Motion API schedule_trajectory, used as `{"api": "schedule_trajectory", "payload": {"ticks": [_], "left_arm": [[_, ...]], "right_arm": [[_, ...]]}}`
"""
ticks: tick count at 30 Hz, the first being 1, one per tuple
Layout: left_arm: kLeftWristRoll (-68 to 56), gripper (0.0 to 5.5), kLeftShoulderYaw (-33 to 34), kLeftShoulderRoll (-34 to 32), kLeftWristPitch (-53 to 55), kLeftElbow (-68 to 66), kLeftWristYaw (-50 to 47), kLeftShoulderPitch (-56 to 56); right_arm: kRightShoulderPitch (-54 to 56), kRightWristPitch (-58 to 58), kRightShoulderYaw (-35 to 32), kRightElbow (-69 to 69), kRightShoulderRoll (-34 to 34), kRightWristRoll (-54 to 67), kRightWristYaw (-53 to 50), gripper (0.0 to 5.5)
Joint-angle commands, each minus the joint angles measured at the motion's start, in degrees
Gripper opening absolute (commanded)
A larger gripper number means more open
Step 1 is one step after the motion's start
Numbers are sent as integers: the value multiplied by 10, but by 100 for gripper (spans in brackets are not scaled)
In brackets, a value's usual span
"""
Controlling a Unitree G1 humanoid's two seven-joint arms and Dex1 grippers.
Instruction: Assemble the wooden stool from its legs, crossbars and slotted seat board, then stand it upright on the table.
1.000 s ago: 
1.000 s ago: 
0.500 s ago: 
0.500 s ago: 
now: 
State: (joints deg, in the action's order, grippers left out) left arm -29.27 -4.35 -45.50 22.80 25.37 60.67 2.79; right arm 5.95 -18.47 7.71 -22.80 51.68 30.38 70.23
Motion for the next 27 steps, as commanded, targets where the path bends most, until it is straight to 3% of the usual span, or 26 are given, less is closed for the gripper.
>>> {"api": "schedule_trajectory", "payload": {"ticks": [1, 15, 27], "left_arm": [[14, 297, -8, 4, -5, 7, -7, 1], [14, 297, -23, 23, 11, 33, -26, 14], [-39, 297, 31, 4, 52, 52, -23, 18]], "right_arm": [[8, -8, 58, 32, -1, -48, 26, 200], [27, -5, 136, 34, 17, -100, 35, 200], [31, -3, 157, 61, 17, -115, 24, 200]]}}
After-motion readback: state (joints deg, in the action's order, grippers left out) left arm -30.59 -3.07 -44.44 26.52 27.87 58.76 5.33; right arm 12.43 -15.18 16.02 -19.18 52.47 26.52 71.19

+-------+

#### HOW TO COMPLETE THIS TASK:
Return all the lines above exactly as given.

#### EXERCISE ANSWER:
Motion API schedule_trajectory, used as `{"api": "schedule_trajectory", "payload": {"ticks": [_], "left_arm": [[_, ...]], "right_arm": [[_, ...]]}}`
"""
ticks: tick count at 30 Hz, the first being 1, one per tuple
Layout: left_arm: kLeftWristRoll (-68 to 56), gripper (0.0 to 5.5), kLeftShoulderYaw (-33 to 34), kLeftShoulderRoll (-34 to 32), kLeftWristPitch (-53 to 55), kLeftElbow (-68 to 66), kLeftWristYaw (-50 to 47), kLeftShoulderPitch (-56 to 56); right_arm: kRightShoulderPitch (-54 to 56), kRightWristPitch (-58 to 58), kRightShoulderYaw (-35 to 32), kRightElbow (-69 to 69), kRightShoulderRoll (-34 to 34), kRightWristRoll (-54 to 67), kRightWristYaw (-53 to 50), gripper (0.0 to 5.5)
Joint-angle commands, each minus the joint angles measured at the motion's start, in degrees
Gripper opening absolute (commanded)
A larger gripper number means more open
Step 1 is one step after the motion's start
Numbers are sent as integers: the value multiplied by 10, but by 100 for gripper (spans in brackets are not scaled)
In brackets, a value's usual span
"""
Controlling a Unitree G1 humanoid's two seven-joint arms and Dex1 grippers.
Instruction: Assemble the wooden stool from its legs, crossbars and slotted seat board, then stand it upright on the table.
1.000 s ago: 
1.000 s ago: 
0.500 s ago: 
0.500 s ago: 
now: 
State: (joints deg, in the action's order, grippers left out) left arm -29.27 -4.35 -45.50 22.80 25.37 60.67 2.79; right arm 5.95 -18.47 7.71 -22.80 51.68 30.38 70.23
Motion for the next 27 steps, as commanded, targets where the path bends most, until it is straight to 3% of the usual span, or 26 are given, less is closed for the gripper.
>>> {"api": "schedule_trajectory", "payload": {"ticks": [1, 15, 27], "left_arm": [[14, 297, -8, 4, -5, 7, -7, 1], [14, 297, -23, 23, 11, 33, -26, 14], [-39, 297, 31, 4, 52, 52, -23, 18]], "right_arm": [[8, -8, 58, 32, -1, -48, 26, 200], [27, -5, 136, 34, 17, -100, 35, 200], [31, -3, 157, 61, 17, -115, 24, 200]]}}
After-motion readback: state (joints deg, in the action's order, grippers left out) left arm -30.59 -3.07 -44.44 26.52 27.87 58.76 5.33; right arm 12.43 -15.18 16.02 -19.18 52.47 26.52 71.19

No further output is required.